NASA's New Horizons spacecraft launched aboard an Atlas V rocket today at 2:00 p.m. EST from Complex 41 at Cape Canaveral Air Force Station in Florida. The unmanned probe is headed for a distant rendezvous with the planet Pluto in July 2015.
Credit: collectSPACE.com/Robert Z. Pearlman
Two consecutive launch attempts earlier this week were foiled by high winds at the launch site and a power outage at the Johns Hopkins University Applied Physics Laboratory in Laurel, Md., which operates the spacecraft now that the mission is underway.
As the first spacecraft to visit Pluto and its moon Charon, New Horizons looks to unlock one of the solar system's last, great planetary secrets. The New Horizons spacecraft will cross the entire span of the solar system and conduct flyby studies of Pluto and Charon. The seven science instruments on the piano-sized probe will shed light on the bodies' surface properties, geology, interior makeup and atmospheres.

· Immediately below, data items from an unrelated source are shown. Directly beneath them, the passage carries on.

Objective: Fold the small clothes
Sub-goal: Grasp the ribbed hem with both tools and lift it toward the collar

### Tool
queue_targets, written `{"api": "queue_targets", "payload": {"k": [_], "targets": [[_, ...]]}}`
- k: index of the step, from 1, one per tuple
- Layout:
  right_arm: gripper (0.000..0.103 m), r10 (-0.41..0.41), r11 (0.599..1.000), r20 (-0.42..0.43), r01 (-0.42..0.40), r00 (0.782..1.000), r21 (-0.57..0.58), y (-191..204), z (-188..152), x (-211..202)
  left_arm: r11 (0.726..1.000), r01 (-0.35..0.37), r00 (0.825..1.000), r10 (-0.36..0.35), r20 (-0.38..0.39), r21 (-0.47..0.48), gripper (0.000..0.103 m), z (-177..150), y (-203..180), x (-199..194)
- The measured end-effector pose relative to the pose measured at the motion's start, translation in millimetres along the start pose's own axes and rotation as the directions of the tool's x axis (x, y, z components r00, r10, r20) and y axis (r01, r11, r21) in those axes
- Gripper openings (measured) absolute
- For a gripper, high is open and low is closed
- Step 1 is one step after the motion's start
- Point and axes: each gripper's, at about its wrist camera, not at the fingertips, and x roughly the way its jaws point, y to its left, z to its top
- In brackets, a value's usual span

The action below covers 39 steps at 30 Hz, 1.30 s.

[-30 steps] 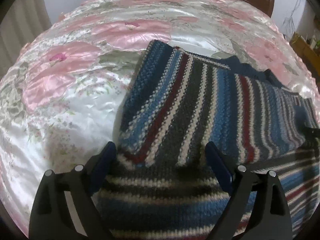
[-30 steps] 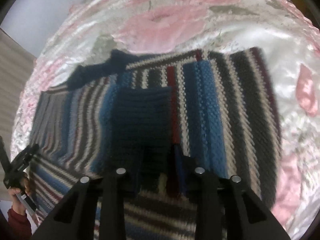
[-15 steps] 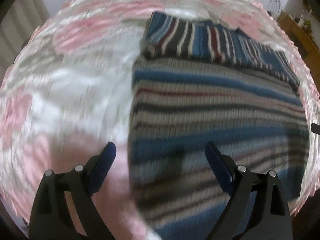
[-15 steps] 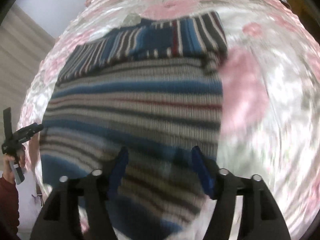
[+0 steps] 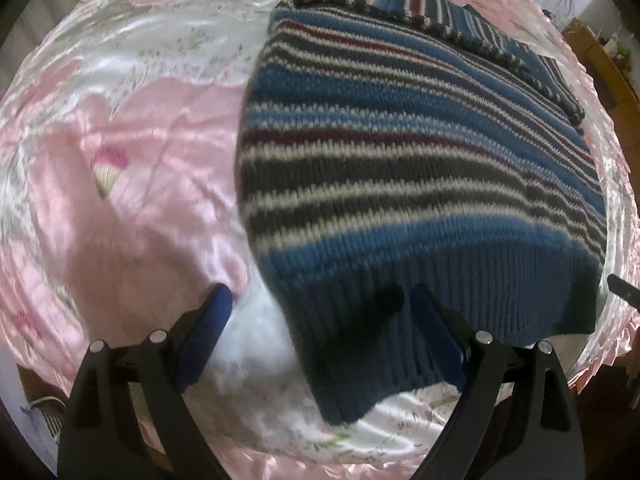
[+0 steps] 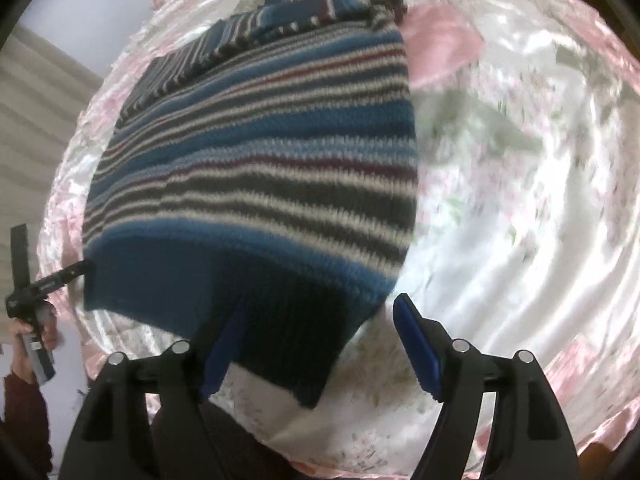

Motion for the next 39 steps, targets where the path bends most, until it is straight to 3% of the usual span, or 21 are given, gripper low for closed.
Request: {"api": "queue_targets", "payload": {"k": [6,12,15,18,20,21,23,24,26,30,39], "targets": [[0.076,0.016,1.000,-0.039,-0.016,0.999,-0.001,5,-13,14,0.999,0.032,0.999,-0.033,-0.020,-0.042,0.090,-13,0,3],[0.076,0.019,1.000,-0.067,-0.017,0.998,0.018,3,-19,30,0.991,0.116,0.991,-0.120,-0.054,-0.065,0.088,-17,-10,8],[0.076,0.032,0.999,-0.067,-0.031,0.997,0.019,6,-20,31,0.990,0.122,0.990,-0.127,-0.063,-0.075,0.076,-18,-13,11],[0.068,0.055,0.998,-0.074,-0.055,0.996,-0.009,15,-21,33,0.992,0.104,0.992,-0.108,-0.063,-0.074,0.064,-18,-14,11],[0.050,0.033,0.999,-0.071,-0.034,0.997,-0.022,18,-21,34,0.990,0.106,0.992,-0.111,-0.058,-0.091,0.044,-18,-11,9],[0.046,0.028,0.999,-0.069,-0.030,0.997,-0.022,17,-21,35,0.989,0.111,0.992,-0.116,-0.057,-0.098,0.038,-18,-9,8],[0.028,0.063,0.998,-0.064,-0.063,0.996,0.003,10,-21,33,0.981,0.142,0.987,-0.149,-0.050,-0.130,0.021,-18,-4,5],[0.025,0.088,0.996,-0.065,-0.087,0.994,0.011,8,-21,31,0.979,0.150,0.987,-0.157,-0.044,-0.139,0.016,-18,-3,3],[0.017,0.121,0.993,-0.062,-0.121,0.991,0.013,6,-23,28,0.979,0.152,0.987,-0.158,-0.035,-0.139,0.014,-19,-4,-2],[0.015,0.196,0.981,-0.034,-0.196,0.980,0.010,5,-23,14,0.980,0.167,0.986,-0.168,-0.004,-0.111,0.012,-23,-4,-18],[0.014,0.261,0.965,0.035,-0.260,0.965,-0.021,10,0,-22,0.969,0.230,0.972,-0.224,0.069,-0.091,0.011,1,-14,-48]]}}
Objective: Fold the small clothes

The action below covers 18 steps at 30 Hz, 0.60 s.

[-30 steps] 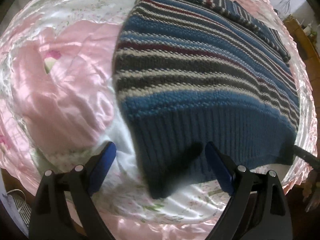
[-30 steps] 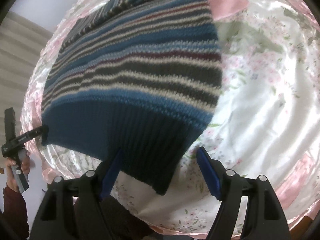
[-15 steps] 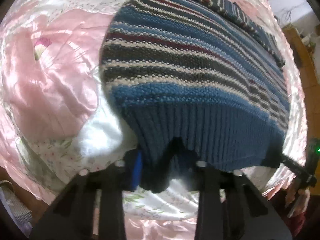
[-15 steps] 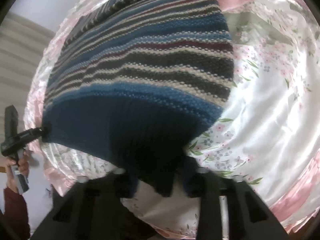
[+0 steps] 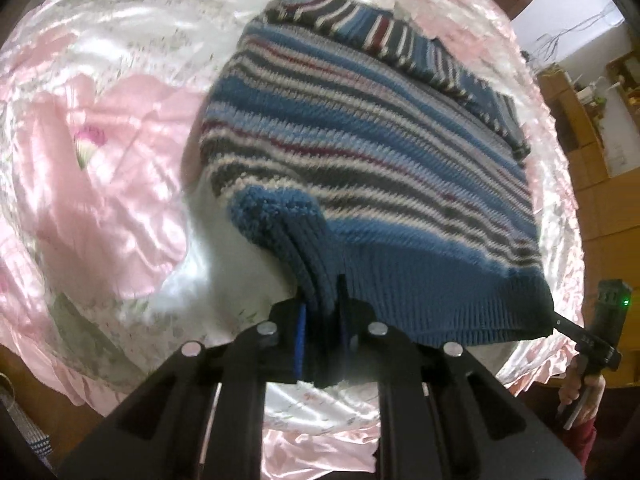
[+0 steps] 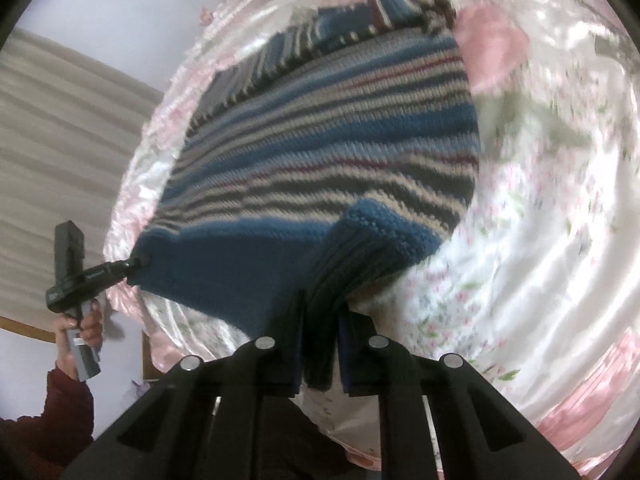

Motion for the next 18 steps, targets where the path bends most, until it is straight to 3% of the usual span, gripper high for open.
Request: {"api": "queue_targets", "payload": {"k": [8,18], "targets": [[0.013,0.006,1.000,0.063,-0.006,0.998,-0.002,2,48,-25,1.000,0.017,0.996,-0.017,0.084,0.006,0.011,43,-6,-9],[0.011,0.007,0.991,0.038,-0.013,0.999,0.134,-25,127,4,0.998,0.027,0.995,-0.022,0.099,-0.051,0.012,98,0,26]]}}
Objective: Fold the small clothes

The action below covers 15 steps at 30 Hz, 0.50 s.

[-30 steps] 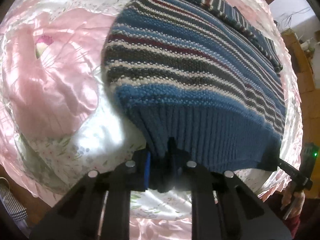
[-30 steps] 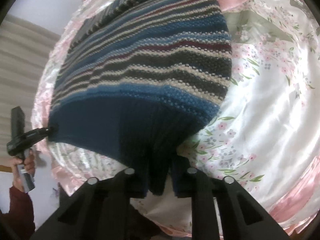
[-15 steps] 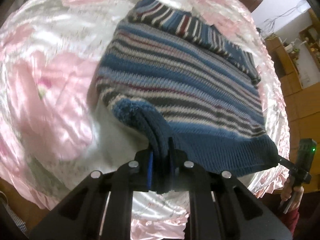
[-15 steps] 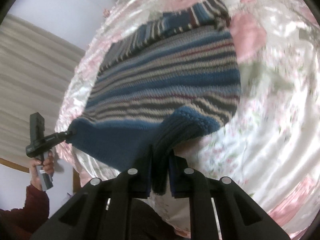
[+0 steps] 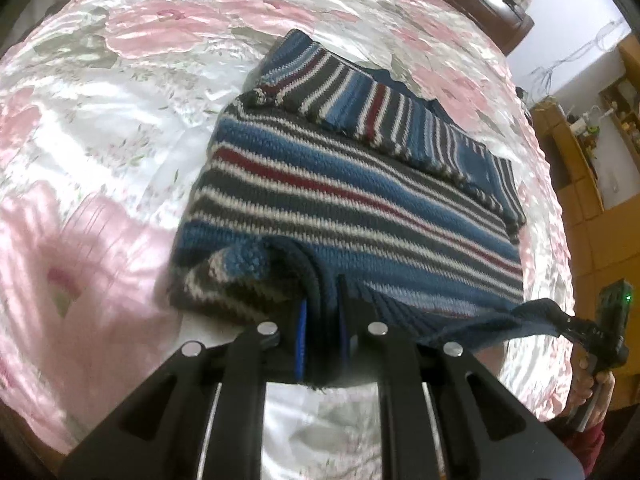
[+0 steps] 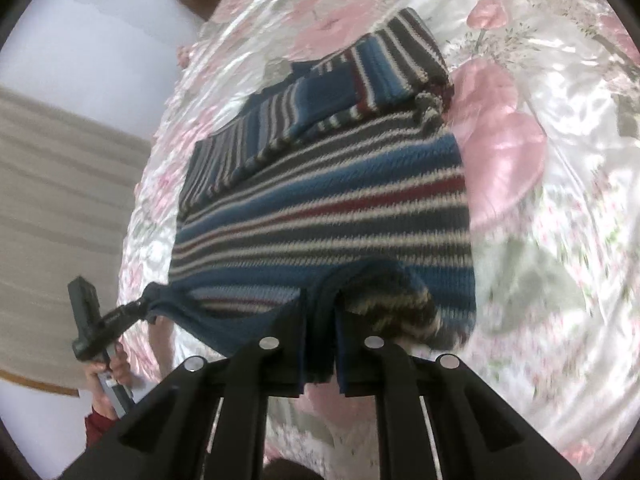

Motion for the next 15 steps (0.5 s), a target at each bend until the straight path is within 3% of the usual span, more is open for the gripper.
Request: {"api": "queue_targets", "payload": {"k": [10,12,15], "targets": [[0.014,-0.041,0.997,-0.071,0.046,0.997,0.065,-29,42,54,0.995,-0.004,0.999,-0.001,-0.046,-0.095,0.016,28,17,49],[0.020,-0.025,0.997,-0.071,0.030,0.997,0.074,-31,42,53,0.995,0.005,0.999,-0.010,-0.051,-0.098,0.016,29,19,47],[0.043,-0.057,0.996,-0.041,0.060,0.998,0.059,-30,44,42,0.995,0.003,0.999,-0.006,-0.032,-0.103,0.026,31,23,31]]}}
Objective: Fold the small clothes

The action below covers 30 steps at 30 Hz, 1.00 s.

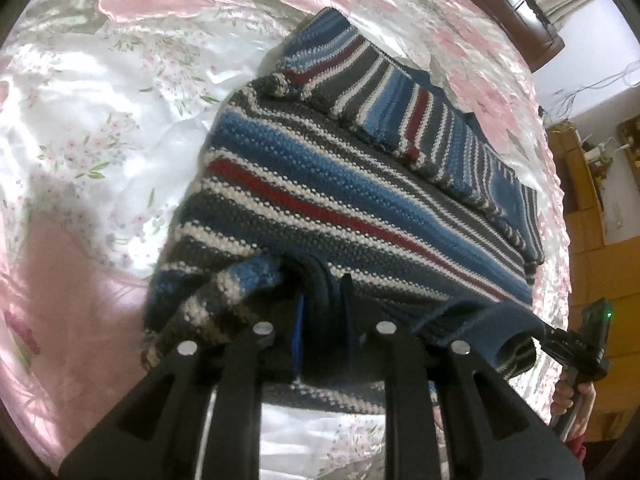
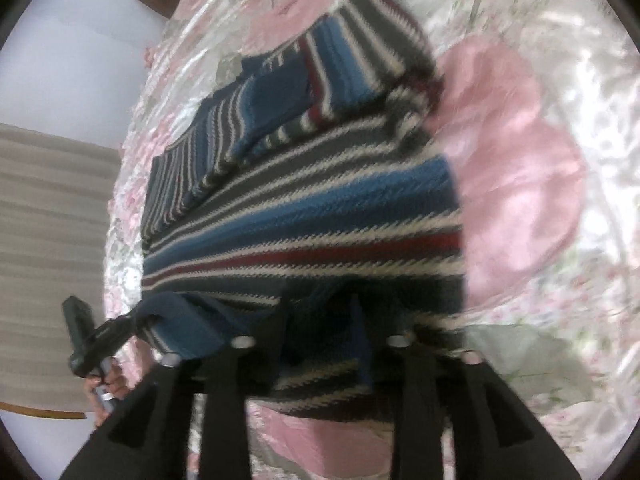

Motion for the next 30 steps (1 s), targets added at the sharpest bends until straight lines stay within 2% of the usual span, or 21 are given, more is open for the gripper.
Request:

The first 13 months of the mission include spacecraft and instrument checkouts, instrument calibrations and trajectory correction maneuvers.
There will also be rehearsals for an encounter with Jupiter in spring 2007, in which the giant planet will provide a slingshot-like gravity boost that could save New Horizons up to three years of flight time. This encounter will be followed by an approximately eight-year cruise to Pluto.